Les actionnaires, y compris l'État, attendent d'EDF une attitude responsable tant du point de vue industriel qu'au regard de la mission de service public qui lui est confiée. Il ne saurait être question d'abîmer l'outil de production et de distribution de l'électricité en France, dont la valeur avoisine les 500 milliards d'euros. Cet outil n'appartient d'ailleurs pas en totalité à EDF : les réseaux de transport d'électricité sont la propriété des collectivités territoriales ; les barrages, celle de l'État. Quoi qu'il en soit, l'opérateur EDF est chargé de l'entretenir et de le moderniser, soit pour compte propre, soit pour compte de tiers. Il y consacre des investissements considérables, dans une vision de long terme : nous ne pouvons pas nous contenter d'une optimisation comptable ou financière à court terme.
La méthode d'amortissement est fonction de l'outil considéré. Certains équipements internes des centrales, notamment électromécaniques, ont une durée de vie de sept à dix ans. Nous ne les amortissons donc pas sur quarante ou cinquante ans. Les équipements les plus importants, tels les générateurs de vapeur – qui pèsent environ 600 tonnes dans un réacteur EPR –, ont une durée de vie probable de l'ordre de trente ans et sont garantis pour cette durée. Lorsque nous les installons, nous les amortissons sur trente ans. Lorsque nous procédons à leur remplacement, notre intention est de les faire durer plus de dix ans. Même si nous n'amortissons pas tous les composants sur la même durée, nous devons assurer une cohérence à l'échelle de l'outil industriel dans son ensemble. En particulier, les centrales ayant une durée de vie maximale, certains équipements sont amortis sur des périodes plus courtes que leur propre durée de vie.
Les débats entre l'industriel et les responsables des comptes sont naturels. Mais il ne faut pas confondre l'amortissement comptable d'un investissement avec son coût réel. D'un point de vue comptable, un amortissement sur une durée plus courte réduit le résultat comptable et donc le montant de l'imposition – ce qui ne présente guère d'intérêt pour une entreprise comme EDF. Cette durée d'amortissement comptable n'a, en revanche, aucun impact sur le résultat brut d'exploitation – earnings before interest, taxes, depreciation and amortization (EBITDA) – ni sur la capacité d'autofinancement de l'entreprise – cash flow –, qui sont les indicateurs de performance économique suivis par les marchés. Les agences de notation, en particulier, jugent EDF sur son ratio dette sur EBITDA.

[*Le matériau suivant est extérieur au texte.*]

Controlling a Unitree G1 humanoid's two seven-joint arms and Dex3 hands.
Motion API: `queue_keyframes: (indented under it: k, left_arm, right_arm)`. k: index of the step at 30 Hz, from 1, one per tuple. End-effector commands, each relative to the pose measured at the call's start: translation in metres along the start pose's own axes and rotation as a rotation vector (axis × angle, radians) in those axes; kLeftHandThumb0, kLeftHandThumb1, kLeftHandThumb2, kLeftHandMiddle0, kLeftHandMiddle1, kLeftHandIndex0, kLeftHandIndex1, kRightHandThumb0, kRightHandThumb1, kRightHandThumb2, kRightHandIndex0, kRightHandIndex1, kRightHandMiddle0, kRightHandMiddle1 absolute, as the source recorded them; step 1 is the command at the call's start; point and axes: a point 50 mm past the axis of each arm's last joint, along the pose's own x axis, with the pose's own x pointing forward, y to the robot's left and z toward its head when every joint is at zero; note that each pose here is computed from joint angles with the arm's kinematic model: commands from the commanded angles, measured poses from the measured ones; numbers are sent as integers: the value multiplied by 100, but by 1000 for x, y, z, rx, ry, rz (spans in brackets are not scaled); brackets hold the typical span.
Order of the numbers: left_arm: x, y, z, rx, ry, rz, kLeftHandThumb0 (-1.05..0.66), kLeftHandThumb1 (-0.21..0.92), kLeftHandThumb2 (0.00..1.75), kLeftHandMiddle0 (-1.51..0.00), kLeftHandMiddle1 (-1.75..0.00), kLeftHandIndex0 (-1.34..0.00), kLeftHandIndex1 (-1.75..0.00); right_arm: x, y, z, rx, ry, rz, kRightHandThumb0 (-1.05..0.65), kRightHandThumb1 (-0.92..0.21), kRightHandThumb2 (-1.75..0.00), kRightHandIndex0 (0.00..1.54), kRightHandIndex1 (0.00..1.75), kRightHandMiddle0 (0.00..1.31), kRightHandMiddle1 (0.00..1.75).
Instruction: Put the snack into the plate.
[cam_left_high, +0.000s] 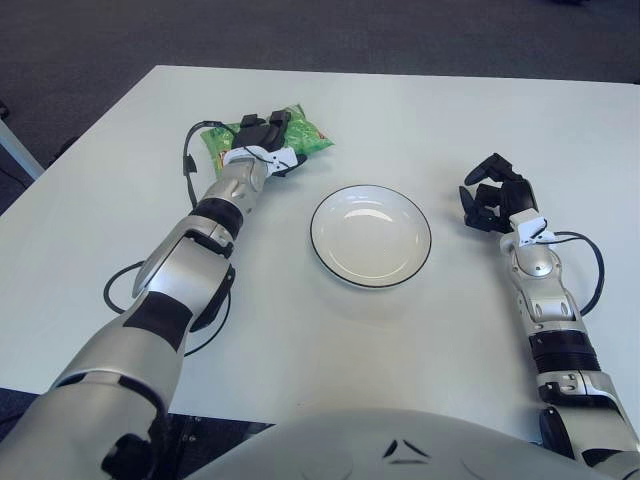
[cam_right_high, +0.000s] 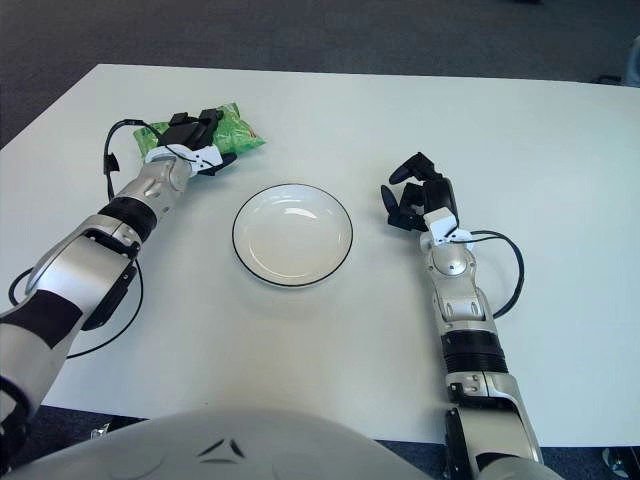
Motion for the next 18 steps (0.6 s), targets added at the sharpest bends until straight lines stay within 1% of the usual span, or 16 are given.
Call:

D'un point de vue économique, pour réaliser des investissements lourds, il convient de satisfaire une équation économique viable dans la durée. À cet égard, j'ai des comptes à rendre à mes actionnaires et à mes clients. Cette exigence d'équilibre économique s'est trouvée au coeur des discussions quelque peu musclées que nous avons menées sur le prix de cession de l'électricité d'EDF à ses concurrents dans le cadre de l'accès régulé à l'électricité nucléaire historique (ARENH) mis en place par la loi portant nouvelle organisation du marché de l'électricité (NOME). Ce coût de cession doit-il être inférieur ou supérieur au coût économique de la filière nucléaire – 55 euros par mégawattheure ? EDF doit-elle aider éternellement ses concurrents ou ceux-ci devront-ils être capables, un jour, de produire leur propre électricité ?
Quant à l'ASN, elle ne validera jamais la durée de vie des centrales a priori. Et c'est bien normal : elle ne souhaite pas s'engager, de manière à conserver la liberté d'arrêter les réacteurs à tout moment. Si EDF attendait que l'ASN émette un tel avis, elle ne réaliserait pas les travaux prévus. En revanche, l'ASN donnera un avis a posteriori : elle pourra reconnaître qu'il est légitime, au vu de la qualité des travaux réalisés, de prolonger en moyenne la durée de vie des centrales de telle ou telle durée.
D'une manière générale, chacun assume ses propres responsabilités : l'entreprise répond de son outil industriel et de son équilibre économique, c'est-à-dire de ses coûts et de ses revenus ; le conseil d'administration arrête les comptes présentés par l'entreprise, en choisissant notamment la méthode d'amortissement comptable qui lui semble la plus appropriée ; le marché sanctionne ; les pouvoirs publics peuvent également exercer à tout moment un pouvoir de sanction de nature différente.